Island within Ryukyu Islands

Aguni Island (粟国島, Aguni) is an island in Japan, which is part of the Okinawa Islands and administered as Aguni Village in Shimajiri District, Okinawa Prefecture.
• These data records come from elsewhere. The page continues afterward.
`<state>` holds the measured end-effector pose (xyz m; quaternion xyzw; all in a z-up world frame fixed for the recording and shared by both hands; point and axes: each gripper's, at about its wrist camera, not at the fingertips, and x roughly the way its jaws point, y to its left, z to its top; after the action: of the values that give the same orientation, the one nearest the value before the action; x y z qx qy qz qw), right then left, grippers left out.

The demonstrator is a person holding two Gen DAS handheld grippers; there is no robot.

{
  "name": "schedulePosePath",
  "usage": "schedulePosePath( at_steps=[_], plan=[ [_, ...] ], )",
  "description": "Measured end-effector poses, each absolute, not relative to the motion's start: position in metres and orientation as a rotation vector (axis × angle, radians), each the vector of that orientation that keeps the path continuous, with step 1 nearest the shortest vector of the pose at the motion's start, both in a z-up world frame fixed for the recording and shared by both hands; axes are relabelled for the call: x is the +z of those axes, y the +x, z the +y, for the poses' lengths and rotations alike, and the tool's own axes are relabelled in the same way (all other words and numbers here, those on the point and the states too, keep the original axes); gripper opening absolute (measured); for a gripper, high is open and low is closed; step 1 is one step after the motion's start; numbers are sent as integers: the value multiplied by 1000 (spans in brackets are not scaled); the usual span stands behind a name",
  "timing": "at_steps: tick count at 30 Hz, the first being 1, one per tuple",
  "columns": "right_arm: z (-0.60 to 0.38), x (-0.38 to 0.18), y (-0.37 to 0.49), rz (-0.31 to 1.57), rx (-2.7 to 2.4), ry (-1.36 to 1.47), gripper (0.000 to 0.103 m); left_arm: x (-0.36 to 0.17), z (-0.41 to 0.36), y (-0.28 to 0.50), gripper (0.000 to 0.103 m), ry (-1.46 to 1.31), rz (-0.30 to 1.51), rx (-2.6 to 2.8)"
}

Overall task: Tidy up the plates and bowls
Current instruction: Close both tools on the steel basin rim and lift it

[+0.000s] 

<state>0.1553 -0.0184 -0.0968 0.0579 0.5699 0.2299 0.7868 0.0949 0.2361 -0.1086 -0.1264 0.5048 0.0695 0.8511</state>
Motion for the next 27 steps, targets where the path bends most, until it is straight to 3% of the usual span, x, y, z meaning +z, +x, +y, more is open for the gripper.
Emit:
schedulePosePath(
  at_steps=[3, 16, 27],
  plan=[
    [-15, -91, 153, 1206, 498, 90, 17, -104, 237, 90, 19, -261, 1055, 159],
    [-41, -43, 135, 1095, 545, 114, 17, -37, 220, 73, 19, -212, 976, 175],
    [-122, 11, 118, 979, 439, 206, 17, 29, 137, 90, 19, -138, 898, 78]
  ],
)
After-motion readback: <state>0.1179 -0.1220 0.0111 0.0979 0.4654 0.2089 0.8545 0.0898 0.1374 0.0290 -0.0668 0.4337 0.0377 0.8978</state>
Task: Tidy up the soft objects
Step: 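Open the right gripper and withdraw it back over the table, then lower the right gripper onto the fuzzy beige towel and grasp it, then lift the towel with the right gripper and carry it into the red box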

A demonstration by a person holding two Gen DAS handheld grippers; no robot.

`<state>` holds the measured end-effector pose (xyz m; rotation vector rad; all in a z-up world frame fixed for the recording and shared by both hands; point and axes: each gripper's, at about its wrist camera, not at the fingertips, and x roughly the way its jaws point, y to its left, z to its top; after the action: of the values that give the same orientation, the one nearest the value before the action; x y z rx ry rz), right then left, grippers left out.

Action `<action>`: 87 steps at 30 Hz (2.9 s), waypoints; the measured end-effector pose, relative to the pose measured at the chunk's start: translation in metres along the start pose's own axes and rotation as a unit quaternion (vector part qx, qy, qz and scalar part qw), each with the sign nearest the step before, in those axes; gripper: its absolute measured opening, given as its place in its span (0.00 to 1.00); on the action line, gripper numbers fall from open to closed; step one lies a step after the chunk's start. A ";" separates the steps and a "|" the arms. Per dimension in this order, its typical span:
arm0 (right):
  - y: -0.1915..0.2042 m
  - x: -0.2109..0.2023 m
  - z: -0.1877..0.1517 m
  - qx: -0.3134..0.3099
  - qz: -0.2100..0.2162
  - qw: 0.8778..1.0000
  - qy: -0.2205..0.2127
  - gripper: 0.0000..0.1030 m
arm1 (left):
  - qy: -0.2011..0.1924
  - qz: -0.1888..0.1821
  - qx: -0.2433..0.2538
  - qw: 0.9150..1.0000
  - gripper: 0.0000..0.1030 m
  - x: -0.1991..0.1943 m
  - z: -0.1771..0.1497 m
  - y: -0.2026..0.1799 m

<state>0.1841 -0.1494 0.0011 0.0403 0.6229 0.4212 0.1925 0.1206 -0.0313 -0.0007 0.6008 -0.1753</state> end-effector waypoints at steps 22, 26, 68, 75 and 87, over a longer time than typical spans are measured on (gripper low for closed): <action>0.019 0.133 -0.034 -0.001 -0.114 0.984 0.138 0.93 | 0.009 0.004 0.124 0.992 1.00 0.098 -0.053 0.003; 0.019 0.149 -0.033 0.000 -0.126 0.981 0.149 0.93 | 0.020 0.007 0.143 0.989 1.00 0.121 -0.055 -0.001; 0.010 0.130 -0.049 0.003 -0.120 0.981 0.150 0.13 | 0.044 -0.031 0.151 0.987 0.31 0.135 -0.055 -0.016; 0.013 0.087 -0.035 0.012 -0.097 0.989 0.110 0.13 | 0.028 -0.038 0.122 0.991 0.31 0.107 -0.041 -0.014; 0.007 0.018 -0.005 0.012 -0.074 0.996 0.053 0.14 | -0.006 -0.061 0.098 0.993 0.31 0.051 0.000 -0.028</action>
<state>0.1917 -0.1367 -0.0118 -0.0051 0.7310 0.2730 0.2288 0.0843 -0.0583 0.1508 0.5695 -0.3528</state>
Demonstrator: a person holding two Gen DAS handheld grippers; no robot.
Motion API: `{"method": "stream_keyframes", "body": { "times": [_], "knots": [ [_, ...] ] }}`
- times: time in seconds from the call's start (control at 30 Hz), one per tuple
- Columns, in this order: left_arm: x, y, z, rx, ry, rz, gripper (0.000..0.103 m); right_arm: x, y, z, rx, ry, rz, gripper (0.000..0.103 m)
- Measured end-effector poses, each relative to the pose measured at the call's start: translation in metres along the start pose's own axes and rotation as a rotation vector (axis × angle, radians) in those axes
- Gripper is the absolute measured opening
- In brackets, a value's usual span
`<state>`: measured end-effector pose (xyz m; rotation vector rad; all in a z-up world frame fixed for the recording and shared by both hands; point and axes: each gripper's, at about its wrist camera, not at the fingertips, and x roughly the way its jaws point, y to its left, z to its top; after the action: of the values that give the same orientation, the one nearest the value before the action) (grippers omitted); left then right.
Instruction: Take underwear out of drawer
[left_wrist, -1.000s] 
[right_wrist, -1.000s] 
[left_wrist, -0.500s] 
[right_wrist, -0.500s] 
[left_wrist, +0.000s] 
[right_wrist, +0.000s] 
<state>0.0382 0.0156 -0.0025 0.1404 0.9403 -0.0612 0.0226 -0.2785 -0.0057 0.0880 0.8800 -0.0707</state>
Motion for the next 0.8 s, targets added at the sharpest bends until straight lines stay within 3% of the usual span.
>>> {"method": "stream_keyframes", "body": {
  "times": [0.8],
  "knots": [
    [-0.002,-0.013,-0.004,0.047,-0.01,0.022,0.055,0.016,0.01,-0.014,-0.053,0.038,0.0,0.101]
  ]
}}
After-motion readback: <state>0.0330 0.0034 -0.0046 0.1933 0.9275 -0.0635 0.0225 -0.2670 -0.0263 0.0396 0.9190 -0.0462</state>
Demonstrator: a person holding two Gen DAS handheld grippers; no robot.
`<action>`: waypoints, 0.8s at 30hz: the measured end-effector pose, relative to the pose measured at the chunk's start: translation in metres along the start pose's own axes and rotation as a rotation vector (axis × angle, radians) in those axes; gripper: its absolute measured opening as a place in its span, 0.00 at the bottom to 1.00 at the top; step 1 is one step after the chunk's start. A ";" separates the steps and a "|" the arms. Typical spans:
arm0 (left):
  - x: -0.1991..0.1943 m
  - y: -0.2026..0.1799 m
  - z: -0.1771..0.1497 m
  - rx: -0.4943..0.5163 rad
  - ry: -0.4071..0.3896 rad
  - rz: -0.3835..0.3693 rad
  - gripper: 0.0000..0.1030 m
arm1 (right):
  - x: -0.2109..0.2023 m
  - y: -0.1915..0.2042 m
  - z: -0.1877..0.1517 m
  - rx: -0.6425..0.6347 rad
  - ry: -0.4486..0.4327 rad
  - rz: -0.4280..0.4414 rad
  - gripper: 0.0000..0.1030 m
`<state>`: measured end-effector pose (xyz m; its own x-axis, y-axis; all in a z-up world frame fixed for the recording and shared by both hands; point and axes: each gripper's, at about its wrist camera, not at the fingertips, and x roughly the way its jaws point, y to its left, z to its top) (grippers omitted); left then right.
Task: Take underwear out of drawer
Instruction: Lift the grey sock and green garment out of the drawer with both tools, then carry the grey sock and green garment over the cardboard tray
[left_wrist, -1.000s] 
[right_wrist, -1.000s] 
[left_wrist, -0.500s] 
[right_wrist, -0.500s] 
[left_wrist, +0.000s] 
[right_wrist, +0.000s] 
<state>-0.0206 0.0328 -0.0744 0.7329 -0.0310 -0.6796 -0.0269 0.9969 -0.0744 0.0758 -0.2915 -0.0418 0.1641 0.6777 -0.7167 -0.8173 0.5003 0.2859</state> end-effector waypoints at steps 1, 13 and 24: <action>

It is located 60 km Northwest from Naha on Okinawa Island in East China Sea. It has an area of 7.64 km^{2}. It has one bar, one cop, no restaurants, no convenience stores and no taxis or buses. Besides the hotel, there are about 10 minshuku (guest houses) catering to the scuba divers who comprise the majority of visitors. The island manages commercial fishery, and its fishermen are usually also farmers. There is a port and an airstrip through which visitors can visit the island on a ferry or airplane.

==Climate==

Climate data for Aguni (2003−2020 normals, extremes 2003−present)
| Month | Jan | Feb | Mar | Apr | May | Jun | Jul | Aug | Sep | Oct | Nov | Dec | Year |
| Record high °C (°F) | 26.0 (78.8) | 26.4 (79.5) | 27.0 (80.6) | 28.8 (83.8) | 30.9 (87.6) | 33.7 (92.7) | 34.8 (94.6) | 35.3 (95.5) | 35.0 (95.0) | 32.9 (91.2) | 29.6 (85.3) | 28.2 (82.8) | 35.3 (95.5) |
| Mean daily maximum °C (°F) | 19.2 (66.6) | 20.1 (68.2) | 21.3 (70.3) | 23.9 (75.0) | 26.5 (79.7) | 29.2 (84.6) | 31.9 (89.4) | 31.8 (89.2) | 30.6 (87.1) | 27.8 (82.0) | 24.7 (76.5) | 21.0 (69.8) | 25.7 (78.2) |
| Daily mean °C (°F) | 17.0 (62.6) | 17.6 (63.7) | 18.6 (65.5) | 21.2 (70.2) | 23.9 (75.0) | 26.6 (79.9) | 29.0 (84.2) | 29.0 (84.2) | 28.0 (82.4) | 25.5 (77.9) | 22.6 (72.7) | 18.8 (65.8) | 23.2 (73.7) |
| Mean daily minimum °C (°F) | 14.7 (58.5) | 15.3 (59.5) | 16.2 (61.2) | 18.7 (65.7) | 21.6 (70.9) | 24.7 (76.5) | 26.7 (80.1) | 26.6 (79.9) | 25.7 (78.3) | 23.6 (74.5) | 20.6 (69.1) | 16.7 (62.1) | 20.9 (69.7) |
| Record low °C (°F) | 4.9 (40.8) | 5.6 (42.1) | 6.1 (43.0) | 10.3 (50.5) | 12.2 (54.0) | 17.0 (62.6) | 21.9 (71.4) | 22.4 (72.3) | 18.5 (65.3) | 15.7 (60.3) | 12.3 (54.1) | 7.2 (45.0) | 4.9 (40.8) |
| Average precipitation mm (inches) | 98.3 (3.87) | 103.5 (4.07) | 160.9 (6.33) | 154.0 (6.06) | 244.0 (9.61) | 334.3 (13.16) | 131.1 (5.16) | 182.0 (7.17) | 204.0 (8.03) | 116.5 (4.59) | 127.0 (5.00) | 106.3 (4.19) | 1,959.5 (77.15) |
| Average precipitation days (≥ 1.0 mm) | 11.3 | 10.9 | 11.3 | 10.7 | 12.0 | 12.7 | 6.9 | 9.9 | 10.6 | 8.2 | 8.8 | 10.1 | 123.4 |
Source: JMA

==Transportation==
Aguni Island is accessible by ferry from Naha's Tomari Port. The journey takes around 2 hours 10 minutes. There are a limited number of flights to the island each week.